For the listing below, output exactly the lines from the line with "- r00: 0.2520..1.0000" up to and including the line with "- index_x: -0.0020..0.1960", and no other lines.

Start of Material to process

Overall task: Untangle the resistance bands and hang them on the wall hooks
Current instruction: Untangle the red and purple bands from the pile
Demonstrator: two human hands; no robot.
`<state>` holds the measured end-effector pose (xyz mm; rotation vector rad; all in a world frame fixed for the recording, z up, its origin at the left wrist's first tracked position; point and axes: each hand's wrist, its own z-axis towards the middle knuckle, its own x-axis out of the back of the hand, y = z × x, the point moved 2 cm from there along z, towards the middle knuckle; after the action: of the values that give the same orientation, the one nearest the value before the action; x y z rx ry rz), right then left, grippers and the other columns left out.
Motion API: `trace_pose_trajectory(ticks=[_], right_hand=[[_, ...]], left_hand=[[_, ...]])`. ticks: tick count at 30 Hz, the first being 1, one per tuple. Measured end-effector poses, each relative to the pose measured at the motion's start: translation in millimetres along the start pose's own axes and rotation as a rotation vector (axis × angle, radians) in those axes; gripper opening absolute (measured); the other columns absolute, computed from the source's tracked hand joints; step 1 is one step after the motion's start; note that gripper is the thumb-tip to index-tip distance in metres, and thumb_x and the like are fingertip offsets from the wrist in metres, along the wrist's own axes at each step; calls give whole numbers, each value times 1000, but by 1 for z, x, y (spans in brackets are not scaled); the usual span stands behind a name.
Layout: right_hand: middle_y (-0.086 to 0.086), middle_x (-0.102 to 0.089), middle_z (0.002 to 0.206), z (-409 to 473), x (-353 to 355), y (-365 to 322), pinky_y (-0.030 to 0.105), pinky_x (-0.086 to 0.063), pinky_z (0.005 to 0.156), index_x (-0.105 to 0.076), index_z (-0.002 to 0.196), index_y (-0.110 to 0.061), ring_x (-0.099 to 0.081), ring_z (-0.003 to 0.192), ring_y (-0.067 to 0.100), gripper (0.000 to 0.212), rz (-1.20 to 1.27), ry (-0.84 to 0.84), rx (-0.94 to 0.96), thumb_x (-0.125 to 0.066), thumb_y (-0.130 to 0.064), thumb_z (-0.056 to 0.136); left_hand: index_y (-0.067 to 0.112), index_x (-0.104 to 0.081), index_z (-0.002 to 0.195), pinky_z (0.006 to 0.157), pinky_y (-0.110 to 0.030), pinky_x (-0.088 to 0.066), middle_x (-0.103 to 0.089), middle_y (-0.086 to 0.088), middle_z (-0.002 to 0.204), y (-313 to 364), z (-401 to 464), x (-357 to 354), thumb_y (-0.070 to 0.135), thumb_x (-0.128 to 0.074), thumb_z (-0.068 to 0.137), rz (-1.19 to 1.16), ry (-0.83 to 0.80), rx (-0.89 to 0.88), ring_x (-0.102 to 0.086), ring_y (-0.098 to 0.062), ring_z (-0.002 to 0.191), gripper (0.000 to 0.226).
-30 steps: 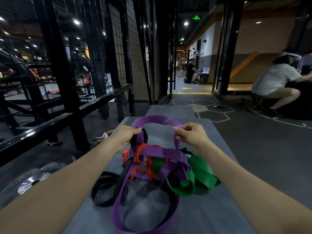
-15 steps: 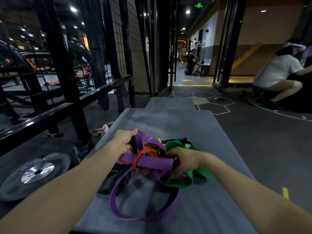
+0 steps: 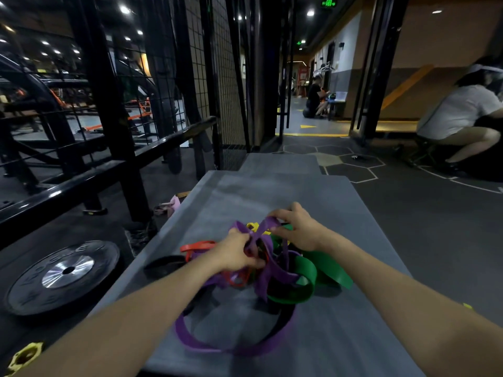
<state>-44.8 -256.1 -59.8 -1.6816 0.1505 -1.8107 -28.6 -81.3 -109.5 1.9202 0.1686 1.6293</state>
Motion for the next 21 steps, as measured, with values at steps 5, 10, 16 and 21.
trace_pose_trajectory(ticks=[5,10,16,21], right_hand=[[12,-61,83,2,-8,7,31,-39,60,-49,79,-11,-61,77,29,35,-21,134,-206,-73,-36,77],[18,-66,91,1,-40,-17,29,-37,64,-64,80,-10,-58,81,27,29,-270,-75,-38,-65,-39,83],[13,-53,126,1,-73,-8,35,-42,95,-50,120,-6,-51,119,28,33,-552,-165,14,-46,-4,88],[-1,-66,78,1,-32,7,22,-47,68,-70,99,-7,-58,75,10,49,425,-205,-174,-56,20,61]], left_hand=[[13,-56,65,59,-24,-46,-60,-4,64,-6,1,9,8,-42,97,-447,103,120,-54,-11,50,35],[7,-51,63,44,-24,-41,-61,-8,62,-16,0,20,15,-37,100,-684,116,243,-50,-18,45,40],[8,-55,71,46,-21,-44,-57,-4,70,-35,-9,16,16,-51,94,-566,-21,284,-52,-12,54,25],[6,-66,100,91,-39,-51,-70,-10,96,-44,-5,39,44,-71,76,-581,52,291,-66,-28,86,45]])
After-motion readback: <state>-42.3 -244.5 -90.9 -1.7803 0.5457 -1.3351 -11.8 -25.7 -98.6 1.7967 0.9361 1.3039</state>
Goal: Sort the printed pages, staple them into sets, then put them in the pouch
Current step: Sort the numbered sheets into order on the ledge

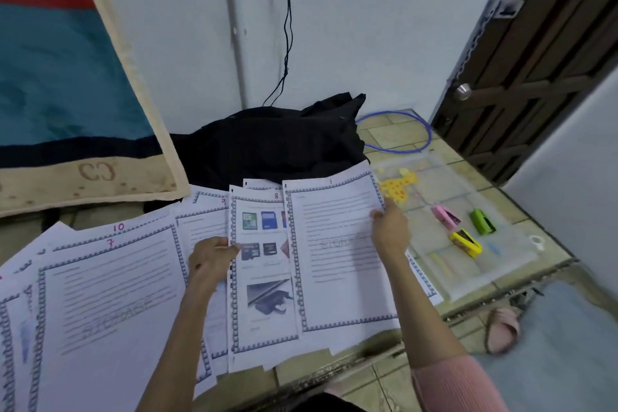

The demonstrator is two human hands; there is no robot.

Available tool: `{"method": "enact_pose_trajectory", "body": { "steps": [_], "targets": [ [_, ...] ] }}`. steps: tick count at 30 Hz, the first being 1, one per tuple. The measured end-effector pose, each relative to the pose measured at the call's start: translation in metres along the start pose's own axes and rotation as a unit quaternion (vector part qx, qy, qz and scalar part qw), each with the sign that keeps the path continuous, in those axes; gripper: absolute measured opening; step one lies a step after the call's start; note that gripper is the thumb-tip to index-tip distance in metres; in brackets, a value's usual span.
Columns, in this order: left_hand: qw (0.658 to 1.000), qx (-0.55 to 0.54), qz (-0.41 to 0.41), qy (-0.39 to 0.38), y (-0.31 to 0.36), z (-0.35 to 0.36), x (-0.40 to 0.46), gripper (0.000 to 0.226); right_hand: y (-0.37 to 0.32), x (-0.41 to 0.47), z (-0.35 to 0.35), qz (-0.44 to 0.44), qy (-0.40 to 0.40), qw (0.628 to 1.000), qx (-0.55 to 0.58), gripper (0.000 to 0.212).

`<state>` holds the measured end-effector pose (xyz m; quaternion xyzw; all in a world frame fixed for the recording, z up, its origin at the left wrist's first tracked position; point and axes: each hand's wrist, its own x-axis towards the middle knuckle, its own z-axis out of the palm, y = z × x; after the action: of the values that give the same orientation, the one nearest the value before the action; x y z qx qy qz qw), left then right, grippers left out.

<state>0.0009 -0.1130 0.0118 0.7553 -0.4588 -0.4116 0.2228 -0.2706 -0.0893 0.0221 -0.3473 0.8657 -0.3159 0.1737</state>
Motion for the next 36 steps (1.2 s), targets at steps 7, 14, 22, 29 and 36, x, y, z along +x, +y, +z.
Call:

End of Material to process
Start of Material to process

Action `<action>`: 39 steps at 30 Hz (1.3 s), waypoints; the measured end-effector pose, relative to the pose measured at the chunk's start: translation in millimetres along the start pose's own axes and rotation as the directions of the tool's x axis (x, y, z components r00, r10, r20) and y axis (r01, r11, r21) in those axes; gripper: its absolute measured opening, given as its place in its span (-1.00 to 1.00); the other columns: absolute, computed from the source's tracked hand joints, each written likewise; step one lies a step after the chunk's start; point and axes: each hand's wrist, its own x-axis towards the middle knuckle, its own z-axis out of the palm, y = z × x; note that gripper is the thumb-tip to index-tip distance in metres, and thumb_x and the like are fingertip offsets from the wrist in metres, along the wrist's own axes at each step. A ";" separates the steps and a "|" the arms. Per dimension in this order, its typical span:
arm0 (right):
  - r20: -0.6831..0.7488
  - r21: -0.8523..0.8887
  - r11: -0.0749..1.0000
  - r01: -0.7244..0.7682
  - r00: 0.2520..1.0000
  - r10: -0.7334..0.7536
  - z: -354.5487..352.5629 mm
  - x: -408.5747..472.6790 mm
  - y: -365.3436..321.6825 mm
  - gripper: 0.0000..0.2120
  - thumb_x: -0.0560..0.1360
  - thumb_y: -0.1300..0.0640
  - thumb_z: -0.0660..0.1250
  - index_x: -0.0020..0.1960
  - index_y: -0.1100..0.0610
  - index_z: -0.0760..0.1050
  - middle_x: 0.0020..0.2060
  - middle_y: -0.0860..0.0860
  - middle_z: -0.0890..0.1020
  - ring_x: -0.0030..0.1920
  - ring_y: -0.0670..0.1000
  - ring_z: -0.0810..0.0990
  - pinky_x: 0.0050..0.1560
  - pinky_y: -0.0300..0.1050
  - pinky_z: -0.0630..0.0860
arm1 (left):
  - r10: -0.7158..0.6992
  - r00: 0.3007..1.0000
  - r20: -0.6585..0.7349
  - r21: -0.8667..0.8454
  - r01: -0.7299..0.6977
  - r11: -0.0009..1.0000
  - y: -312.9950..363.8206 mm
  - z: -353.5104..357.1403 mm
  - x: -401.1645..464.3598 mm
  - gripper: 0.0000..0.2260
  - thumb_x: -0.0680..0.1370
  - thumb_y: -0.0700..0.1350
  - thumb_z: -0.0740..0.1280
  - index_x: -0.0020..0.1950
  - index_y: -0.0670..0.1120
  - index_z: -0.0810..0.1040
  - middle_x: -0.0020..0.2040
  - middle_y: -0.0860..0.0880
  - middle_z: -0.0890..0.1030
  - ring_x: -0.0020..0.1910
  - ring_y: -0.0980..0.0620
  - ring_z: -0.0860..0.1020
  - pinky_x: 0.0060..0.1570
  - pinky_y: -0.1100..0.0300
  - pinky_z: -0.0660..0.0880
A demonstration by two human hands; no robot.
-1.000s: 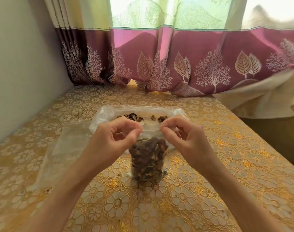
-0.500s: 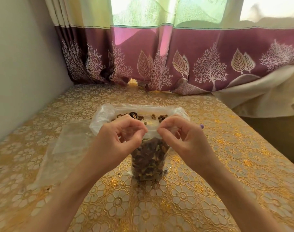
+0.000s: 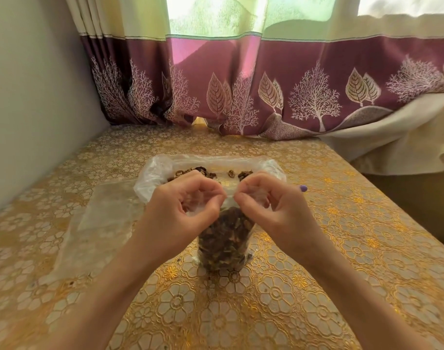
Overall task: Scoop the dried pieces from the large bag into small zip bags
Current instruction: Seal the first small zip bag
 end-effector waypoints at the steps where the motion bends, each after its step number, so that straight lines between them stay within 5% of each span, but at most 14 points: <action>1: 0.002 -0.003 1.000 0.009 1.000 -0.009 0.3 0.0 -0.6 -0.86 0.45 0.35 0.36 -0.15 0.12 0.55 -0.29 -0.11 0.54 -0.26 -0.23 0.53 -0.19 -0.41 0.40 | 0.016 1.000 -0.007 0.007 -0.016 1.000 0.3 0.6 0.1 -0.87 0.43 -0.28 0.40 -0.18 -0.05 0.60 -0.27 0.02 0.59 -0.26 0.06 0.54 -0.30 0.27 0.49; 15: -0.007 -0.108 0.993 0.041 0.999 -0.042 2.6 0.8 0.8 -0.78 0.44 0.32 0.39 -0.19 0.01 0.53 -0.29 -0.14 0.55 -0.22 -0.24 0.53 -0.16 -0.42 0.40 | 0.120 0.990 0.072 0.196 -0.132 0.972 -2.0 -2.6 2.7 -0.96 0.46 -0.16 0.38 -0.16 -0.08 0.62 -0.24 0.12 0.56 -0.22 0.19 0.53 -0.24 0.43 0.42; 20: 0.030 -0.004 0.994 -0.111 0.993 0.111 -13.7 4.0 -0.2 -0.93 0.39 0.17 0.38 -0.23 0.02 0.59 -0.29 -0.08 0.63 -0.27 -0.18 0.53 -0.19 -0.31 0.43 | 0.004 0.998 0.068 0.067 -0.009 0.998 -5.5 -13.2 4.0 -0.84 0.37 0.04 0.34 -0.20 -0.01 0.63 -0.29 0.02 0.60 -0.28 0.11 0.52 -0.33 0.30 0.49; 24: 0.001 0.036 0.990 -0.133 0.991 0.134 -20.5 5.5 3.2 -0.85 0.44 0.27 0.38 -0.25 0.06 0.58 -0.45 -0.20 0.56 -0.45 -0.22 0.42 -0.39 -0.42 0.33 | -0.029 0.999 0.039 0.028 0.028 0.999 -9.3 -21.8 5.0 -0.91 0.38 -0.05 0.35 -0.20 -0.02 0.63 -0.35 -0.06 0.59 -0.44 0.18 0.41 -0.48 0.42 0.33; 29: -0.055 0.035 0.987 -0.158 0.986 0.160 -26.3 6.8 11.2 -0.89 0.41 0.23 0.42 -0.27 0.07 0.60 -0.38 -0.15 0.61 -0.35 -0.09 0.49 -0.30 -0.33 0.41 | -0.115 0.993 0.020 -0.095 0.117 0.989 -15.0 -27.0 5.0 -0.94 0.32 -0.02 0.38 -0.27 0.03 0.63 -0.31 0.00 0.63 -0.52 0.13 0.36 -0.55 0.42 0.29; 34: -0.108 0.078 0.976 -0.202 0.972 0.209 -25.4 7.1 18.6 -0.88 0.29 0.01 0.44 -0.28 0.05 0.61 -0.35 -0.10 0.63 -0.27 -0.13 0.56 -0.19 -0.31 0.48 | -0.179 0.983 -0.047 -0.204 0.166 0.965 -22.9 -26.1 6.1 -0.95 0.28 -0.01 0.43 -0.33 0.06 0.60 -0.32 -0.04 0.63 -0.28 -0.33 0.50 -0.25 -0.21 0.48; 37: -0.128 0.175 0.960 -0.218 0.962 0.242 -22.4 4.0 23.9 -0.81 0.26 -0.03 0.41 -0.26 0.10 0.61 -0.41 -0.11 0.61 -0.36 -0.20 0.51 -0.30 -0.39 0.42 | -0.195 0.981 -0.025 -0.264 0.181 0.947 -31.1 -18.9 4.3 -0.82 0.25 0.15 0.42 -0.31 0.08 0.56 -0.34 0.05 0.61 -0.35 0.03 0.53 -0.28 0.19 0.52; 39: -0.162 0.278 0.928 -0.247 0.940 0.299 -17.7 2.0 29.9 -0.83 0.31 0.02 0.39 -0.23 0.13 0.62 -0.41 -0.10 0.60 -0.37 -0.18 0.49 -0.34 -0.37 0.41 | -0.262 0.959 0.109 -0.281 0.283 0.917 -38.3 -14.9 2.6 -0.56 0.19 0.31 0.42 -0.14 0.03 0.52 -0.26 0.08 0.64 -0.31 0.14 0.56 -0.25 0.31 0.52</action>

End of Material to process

Answer for this exercise
  - r00: 0.2520..1.0000
  - r10: -0.7334..0.7536
  - z: -354.5487..352.5629 mm
  - x: -408.5747..472.6790 mm
  - y: -365.3436..321.6825 mm
  - gripper: 0.0000..0.2120
  - thumb_x: -0.0560..0.1360
  - thumb_y: -0.1300..0.0640
  - thumb_z: -0.0660..0.1250
  - index_x: -0.0020..0.1960

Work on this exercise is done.